Dalam beberapa survei, ternyata ada pula negara yang mataharinya tidak terbenam selama lebih dari 70 hari. Sehingga, banyak terjadi dari warga lokal atau wisatawan yang susah untuk melacak waktu akibat matahari yang selalu muncul dan bersinar.
Dilansir dari The Times of India pada Senin (7/8), berikut 3 negara tanpa malam hari yang hampir 24 jam matahari tetap bersinar terang.
Norwegia
Norwegia terletak di Lingkaran Arktik, atau yang lebih disebut dengan Land of the Midnight Sun.
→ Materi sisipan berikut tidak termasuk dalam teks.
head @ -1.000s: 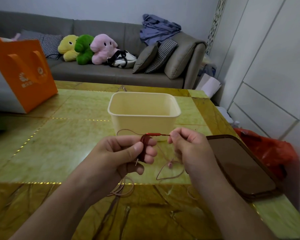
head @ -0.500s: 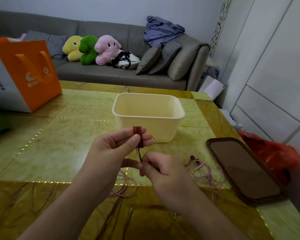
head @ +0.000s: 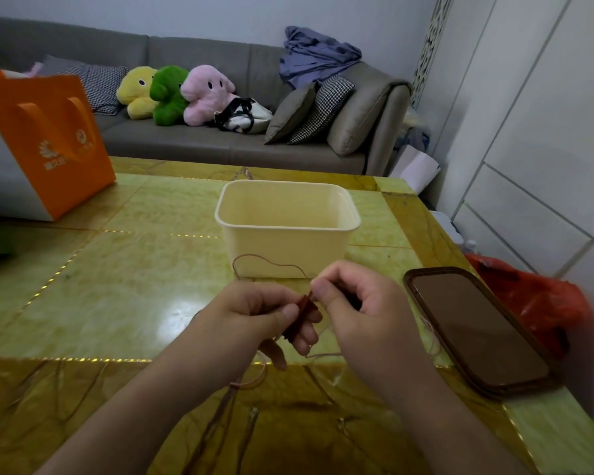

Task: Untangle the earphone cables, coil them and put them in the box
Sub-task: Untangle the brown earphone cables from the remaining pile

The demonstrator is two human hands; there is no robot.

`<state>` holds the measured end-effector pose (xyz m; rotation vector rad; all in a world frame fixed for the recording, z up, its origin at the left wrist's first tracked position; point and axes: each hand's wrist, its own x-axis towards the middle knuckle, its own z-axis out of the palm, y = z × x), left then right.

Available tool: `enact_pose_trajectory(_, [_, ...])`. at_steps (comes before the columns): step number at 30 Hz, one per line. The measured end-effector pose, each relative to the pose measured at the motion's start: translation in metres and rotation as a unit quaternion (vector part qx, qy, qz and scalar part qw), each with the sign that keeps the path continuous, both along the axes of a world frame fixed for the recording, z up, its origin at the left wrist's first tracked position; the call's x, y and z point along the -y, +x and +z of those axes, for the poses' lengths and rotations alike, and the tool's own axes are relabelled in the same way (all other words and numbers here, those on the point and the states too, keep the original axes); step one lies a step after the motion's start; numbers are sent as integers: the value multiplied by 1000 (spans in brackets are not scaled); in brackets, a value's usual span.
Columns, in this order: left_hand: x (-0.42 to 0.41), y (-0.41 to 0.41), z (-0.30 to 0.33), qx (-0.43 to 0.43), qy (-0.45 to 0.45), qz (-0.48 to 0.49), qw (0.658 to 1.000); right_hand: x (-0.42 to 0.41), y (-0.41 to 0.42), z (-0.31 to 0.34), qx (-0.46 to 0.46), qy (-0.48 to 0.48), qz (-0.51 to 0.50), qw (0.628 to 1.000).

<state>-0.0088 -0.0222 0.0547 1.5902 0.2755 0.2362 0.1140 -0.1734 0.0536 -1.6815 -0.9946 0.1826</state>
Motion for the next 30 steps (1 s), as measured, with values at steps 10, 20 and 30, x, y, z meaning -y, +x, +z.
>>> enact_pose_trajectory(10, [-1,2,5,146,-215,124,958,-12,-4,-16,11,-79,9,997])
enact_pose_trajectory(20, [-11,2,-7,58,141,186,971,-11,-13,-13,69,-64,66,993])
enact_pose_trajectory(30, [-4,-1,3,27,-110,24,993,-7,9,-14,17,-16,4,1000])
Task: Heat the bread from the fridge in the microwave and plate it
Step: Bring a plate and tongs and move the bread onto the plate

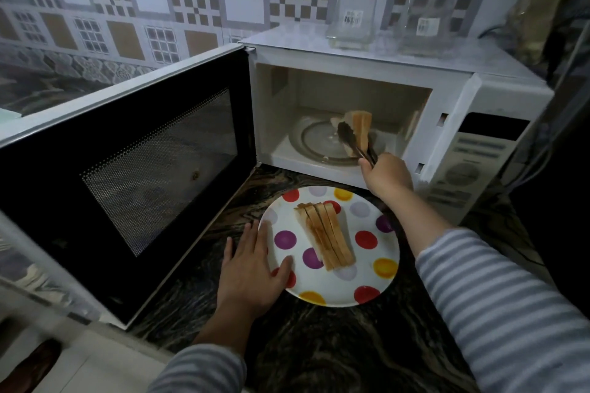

Dimana Norwegia akan mengalami tidak ada matahari terbenam selama kurang lebih 76 hari pada Mei hingga akhir Juli.
Kepulauan Svalvard, daerah Norwegia yang berpenghuni paling utara di benua Eropa, akan mengalami matahari yang terus menerus bersinar mulai dari 10 April hingga 23 Agustus.
Nunavut
Nunavut adalah daerah bagian dari negara Kanada. Nunavut terletak sekitar dua derajat di atas Lingkaran Arktik di wilayah Barat Laut Kanada. Selama dua bulan, warga Nunavut tidak akan dapat melihat malam atau matahari terbenam. Namun, kebalikannya, Nunavut akan mengalami gelap total selama satu bulan atau 30 hari berturut-turut selama musim dingin berlangsung.
Islandia
Islandia merupakan pulau keduaterbesar di Eropa setelah Britania Raya. Selama musim panas, Islandia akan mengalami malam dengan langit yang cerah. Sedangkan selama Juni, Republik Islandia mengalami matahari yang tidak pernah tenggelam.
Untuk melihat keindahan matahari tengah malam secara penuh, wisatawan dapat mengunjungi kota Akureyri dan Pulau Grimsey di Lingkaran Arktik.